WORK ORDER:
Copy word for word, please, the lines of the entries below running from the one containing "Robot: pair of" to the one containing "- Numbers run", both ends included.
BEGIN DATA EXTRACT
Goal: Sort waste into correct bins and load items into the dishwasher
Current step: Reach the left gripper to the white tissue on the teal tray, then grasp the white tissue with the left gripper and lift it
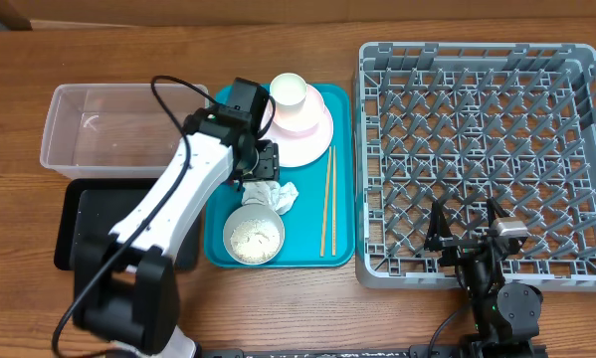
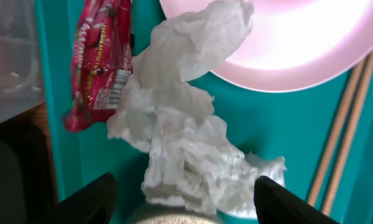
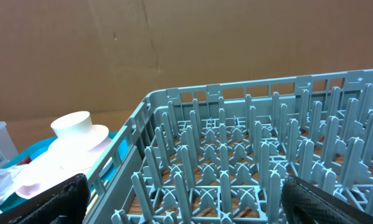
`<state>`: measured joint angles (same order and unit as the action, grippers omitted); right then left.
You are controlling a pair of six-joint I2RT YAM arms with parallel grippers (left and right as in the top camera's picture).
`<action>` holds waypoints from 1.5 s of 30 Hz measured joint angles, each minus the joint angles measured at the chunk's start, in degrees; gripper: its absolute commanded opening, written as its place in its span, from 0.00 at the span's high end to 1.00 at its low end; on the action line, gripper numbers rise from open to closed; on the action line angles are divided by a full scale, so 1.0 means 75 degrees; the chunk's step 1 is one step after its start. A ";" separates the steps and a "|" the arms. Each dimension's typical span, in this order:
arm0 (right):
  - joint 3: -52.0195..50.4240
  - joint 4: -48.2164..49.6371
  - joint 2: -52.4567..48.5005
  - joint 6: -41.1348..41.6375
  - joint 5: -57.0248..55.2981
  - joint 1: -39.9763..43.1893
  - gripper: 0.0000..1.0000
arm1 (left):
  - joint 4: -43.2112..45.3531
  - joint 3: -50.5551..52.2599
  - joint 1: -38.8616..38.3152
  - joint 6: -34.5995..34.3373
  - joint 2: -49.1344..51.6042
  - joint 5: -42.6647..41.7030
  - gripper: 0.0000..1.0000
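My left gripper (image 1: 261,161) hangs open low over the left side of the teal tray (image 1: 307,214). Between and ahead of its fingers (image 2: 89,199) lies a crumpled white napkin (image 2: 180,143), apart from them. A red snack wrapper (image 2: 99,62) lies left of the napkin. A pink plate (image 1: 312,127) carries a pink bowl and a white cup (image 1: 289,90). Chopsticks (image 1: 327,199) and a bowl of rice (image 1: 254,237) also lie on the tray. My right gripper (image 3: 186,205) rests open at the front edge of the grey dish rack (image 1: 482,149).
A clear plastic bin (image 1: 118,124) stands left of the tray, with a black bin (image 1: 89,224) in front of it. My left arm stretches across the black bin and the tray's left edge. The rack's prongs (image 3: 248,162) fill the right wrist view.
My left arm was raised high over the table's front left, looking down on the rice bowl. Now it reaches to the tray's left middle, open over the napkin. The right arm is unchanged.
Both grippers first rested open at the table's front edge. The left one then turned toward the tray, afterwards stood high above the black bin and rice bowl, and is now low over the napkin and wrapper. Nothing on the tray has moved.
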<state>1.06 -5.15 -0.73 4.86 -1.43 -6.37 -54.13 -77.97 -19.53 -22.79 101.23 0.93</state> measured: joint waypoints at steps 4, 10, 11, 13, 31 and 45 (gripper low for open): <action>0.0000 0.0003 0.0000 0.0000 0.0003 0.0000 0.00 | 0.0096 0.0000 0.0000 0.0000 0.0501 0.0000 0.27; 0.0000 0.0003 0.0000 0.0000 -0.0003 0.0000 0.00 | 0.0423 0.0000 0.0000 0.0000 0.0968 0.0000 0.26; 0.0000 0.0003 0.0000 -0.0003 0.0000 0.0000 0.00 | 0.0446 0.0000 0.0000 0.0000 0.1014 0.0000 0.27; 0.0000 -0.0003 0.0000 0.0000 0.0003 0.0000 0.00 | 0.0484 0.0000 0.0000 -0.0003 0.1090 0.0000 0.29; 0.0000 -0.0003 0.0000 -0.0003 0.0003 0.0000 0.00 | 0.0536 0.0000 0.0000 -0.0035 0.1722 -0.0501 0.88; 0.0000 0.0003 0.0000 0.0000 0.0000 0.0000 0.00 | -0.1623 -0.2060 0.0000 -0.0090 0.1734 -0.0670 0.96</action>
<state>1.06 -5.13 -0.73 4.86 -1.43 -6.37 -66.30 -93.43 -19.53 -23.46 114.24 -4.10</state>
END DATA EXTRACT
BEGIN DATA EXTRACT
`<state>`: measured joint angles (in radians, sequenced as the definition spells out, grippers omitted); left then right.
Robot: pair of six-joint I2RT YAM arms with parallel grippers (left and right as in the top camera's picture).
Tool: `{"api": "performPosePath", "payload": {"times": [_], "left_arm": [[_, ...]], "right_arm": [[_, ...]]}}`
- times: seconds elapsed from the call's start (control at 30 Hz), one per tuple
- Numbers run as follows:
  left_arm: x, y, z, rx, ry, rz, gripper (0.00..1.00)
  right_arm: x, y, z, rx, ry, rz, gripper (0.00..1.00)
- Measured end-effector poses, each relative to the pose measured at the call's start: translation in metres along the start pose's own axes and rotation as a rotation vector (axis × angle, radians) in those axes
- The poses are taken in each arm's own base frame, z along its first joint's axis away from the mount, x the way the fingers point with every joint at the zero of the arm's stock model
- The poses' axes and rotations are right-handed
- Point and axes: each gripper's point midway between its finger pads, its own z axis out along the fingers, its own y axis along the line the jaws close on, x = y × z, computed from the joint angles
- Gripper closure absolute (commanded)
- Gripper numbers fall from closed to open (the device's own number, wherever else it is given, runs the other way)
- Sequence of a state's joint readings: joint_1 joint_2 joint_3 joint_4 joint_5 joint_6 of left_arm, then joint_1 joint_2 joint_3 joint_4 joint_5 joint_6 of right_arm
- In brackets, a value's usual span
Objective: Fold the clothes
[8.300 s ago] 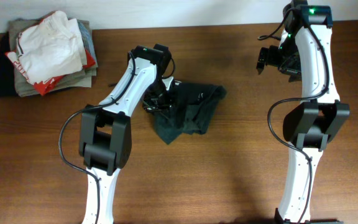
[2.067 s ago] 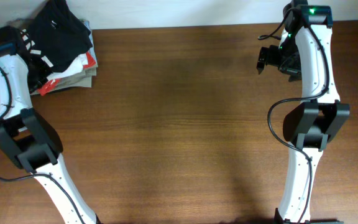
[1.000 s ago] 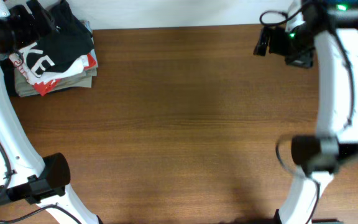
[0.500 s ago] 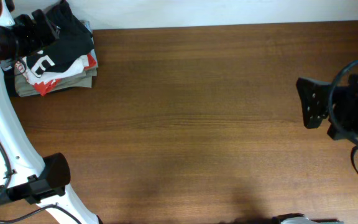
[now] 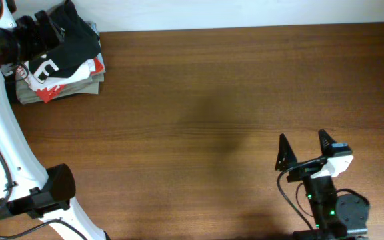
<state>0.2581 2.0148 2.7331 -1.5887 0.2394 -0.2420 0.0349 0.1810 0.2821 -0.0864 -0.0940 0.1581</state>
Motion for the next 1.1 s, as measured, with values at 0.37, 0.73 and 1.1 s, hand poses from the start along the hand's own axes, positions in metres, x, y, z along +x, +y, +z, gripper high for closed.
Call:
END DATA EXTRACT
WRITTEN RESPONSE:
Robot: pair of six-joint I2RT YAM arms with parallel grippers (left and right as in the top camera's picture).
Tool: `{"api": "performPosePath", "payload": {"times": [_], "left_arm": [[_, ...]], "right_arm": [[_, ...]]}}`
- times: seconds elapsed from the call's start (control at 30 Hz), one per tuple
- Numbers run as follows:

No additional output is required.